Now, why would I tell you that story? For two reasons. One — that isn’t the smell I remember from my childhood. Easy to describe that smell memory, but I really don’t remember it now, it was just background noise. This and the fried egg smell are my most powerful scent memories. My Daddy wore Old Spice when he went out for the evening with my mom or to school functions. He would have worn it to Church, but he was holding a grudge and would only step foot in church for funerals and weddings. To this day, when I smell Old Spice, I can almost see him in front of me, laughing that big, booming laugh he had; can hear him tell a story or a joke, see his
infectious smile, his massive arms that could bend crowbars. Smelling Old Spice can make me purr in contentment because it is comfort and love and everything good in this world and the next.
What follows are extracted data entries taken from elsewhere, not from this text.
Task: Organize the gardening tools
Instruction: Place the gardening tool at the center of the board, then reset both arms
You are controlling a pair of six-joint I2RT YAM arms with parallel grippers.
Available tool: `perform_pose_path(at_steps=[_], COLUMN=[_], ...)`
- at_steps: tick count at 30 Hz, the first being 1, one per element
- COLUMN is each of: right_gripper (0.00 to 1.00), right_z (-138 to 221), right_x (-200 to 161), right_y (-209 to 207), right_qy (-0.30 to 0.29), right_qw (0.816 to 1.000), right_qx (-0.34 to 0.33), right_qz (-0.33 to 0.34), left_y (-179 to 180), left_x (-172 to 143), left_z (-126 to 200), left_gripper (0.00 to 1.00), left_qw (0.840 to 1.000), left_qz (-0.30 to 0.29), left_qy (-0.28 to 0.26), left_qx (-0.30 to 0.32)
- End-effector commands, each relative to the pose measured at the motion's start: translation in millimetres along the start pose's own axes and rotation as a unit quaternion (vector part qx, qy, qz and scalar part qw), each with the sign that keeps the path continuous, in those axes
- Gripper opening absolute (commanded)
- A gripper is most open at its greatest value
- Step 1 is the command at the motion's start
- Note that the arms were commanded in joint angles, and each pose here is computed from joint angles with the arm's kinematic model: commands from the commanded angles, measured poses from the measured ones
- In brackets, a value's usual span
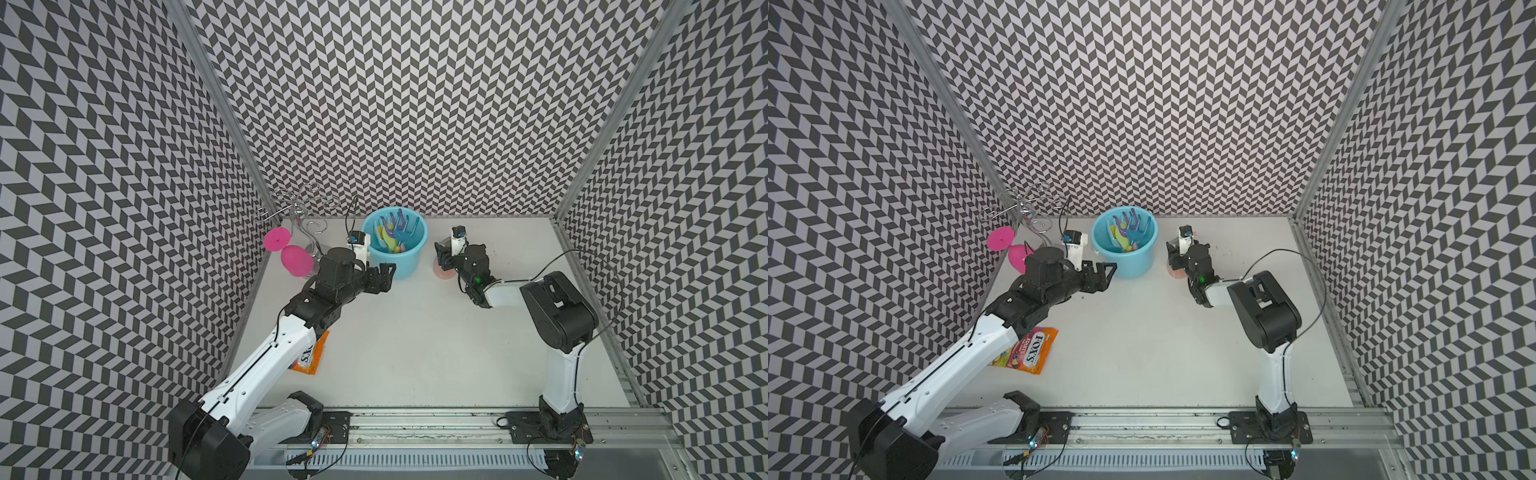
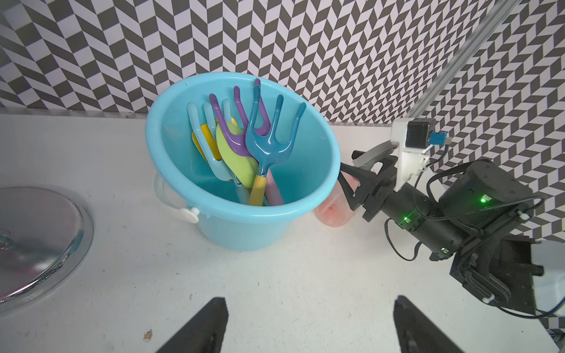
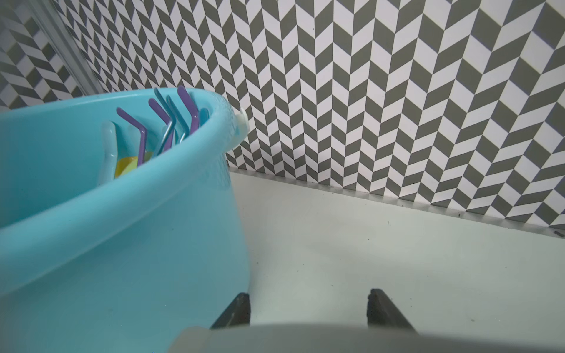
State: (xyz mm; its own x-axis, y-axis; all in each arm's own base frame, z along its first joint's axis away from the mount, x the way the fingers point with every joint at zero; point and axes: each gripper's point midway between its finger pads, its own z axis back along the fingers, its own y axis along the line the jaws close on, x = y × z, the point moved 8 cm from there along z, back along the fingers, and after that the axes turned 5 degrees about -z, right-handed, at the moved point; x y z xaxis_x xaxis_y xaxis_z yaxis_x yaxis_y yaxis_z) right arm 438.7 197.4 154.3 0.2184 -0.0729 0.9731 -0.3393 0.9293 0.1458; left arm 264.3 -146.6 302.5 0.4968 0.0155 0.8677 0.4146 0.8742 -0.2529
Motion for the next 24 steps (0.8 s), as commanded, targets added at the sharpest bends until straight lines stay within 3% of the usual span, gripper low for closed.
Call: perform_pose_path(at_steps=[1, 12, 24], right_gripper=[0.67, 0.76, 0.76], right_z=[5.9, 33.3, 79.2], right_x=[13.9, 23.4, 30.2], right_y=[0.1, -3.6, -5.7], right_qy=[-0.014, 0.006, 0.017], right_qw=[1.0, 1.0, 0.999], right_qx=[-0.004, -0.028, -0.034], right_qz=[-0.002, -0.005, -0.014], left_y=[-0.9, 0.7, 11.9], left_x=[4.4, 7.3, 10.6], left_z=[6.1, 10.2, 13.5], left_gripper=[0.87, 0.88, 0.89], left_qw=[1.0, 0.999, 0.999], left_qz=[0.005, 0.004, 0.012], left_qy=[-0.02, -0.033, -0.046], left_qx=[-0.009, -0.005, 0.025])
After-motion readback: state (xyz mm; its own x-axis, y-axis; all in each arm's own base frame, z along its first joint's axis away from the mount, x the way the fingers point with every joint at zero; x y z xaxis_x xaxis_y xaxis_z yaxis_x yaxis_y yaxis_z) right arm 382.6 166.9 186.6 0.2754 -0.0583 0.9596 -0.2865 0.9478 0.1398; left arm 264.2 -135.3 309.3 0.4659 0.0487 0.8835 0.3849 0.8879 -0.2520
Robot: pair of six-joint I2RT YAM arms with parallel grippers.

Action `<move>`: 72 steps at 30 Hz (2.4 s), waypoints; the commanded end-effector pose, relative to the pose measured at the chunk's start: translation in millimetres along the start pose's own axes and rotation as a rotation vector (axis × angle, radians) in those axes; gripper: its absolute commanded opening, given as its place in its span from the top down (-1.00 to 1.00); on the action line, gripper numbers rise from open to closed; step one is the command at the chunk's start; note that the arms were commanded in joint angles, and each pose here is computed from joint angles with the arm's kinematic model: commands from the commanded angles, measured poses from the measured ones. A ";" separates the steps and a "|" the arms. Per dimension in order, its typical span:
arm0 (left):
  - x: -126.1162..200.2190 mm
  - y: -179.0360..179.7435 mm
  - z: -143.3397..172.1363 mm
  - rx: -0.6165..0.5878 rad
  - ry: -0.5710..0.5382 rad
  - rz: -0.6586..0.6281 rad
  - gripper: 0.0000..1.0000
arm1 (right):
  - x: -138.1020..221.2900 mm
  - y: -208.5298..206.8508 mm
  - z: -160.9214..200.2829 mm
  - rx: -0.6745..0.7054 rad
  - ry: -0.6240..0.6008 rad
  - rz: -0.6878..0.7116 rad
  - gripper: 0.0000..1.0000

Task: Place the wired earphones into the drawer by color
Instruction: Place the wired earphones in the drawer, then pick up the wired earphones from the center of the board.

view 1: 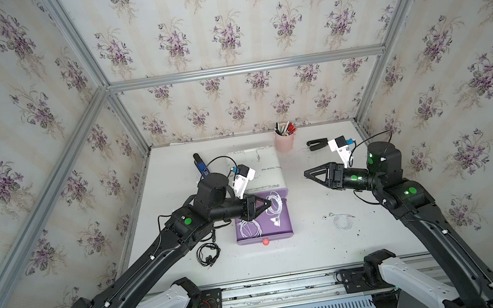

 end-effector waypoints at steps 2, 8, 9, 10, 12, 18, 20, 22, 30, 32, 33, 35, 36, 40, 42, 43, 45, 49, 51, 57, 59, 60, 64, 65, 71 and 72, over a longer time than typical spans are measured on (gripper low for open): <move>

The second reason I told you that disgusting cow story — My mornings still start at 5 a.m. or earlier. I don’t have to smell sour milk and cow crap, but I still have to pick out a scent to wear. There is something wonderful and delicious pondering which of my twenty-eleven scents I have that I will wear that day. What am I in the mood for? Is it rainy out or sunny? Winter or spring? Do I feel happy or sad? Do I need comfort, or do I want to be a baaaaaad girl? There are those mornings where I can’t decide, and I go to a handful of scents that are the standards that get me through life when I can’t decide.